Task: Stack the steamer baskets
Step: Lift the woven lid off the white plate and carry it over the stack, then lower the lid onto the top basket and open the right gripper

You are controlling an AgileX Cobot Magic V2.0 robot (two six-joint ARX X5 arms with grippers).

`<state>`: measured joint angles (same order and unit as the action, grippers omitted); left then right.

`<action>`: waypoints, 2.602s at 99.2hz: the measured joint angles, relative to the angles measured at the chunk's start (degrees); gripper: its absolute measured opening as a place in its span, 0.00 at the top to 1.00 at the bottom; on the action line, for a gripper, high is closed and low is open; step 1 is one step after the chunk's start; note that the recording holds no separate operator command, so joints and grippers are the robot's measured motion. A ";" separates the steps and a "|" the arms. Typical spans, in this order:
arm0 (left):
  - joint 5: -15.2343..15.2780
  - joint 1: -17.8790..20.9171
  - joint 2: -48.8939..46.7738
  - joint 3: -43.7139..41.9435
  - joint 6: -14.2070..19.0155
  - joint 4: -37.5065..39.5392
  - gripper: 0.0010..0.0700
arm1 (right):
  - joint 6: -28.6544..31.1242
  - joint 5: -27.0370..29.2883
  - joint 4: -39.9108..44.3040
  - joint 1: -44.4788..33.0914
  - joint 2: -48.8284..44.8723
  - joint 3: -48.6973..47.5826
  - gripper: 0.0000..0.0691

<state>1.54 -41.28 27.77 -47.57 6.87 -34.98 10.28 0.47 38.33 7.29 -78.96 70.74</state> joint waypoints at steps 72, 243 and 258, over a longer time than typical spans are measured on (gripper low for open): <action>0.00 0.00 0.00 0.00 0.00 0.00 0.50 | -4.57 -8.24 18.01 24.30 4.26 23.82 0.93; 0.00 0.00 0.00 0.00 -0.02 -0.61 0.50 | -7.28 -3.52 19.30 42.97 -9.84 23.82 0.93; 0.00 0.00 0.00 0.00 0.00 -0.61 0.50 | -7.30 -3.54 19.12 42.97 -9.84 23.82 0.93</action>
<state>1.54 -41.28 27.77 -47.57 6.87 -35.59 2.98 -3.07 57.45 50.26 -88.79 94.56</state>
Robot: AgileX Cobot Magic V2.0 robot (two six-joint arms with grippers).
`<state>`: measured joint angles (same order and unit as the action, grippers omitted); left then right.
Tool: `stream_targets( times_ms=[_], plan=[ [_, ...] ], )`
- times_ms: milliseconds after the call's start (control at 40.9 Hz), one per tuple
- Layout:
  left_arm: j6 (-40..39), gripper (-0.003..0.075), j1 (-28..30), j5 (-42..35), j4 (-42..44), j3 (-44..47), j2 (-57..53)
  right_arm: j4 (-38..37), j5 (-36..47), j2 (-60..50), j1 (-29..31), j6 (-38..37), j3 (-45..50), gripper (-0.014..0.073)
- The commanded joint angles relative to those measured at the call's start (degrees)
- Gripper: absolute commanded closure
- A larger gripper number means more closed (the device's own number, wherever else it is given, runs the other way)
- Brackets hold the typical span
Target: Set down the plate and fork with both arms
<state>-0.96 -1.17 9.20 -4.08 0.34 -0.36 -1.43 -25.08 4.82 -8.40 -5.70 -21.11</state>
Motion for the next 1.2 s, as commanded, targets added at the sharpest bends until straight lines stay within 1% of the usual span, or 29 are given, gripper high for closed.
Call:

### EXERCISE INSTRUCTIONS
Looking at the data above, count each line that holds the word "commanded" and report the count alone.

### OUTPUT FOR THIS EXERCISE
3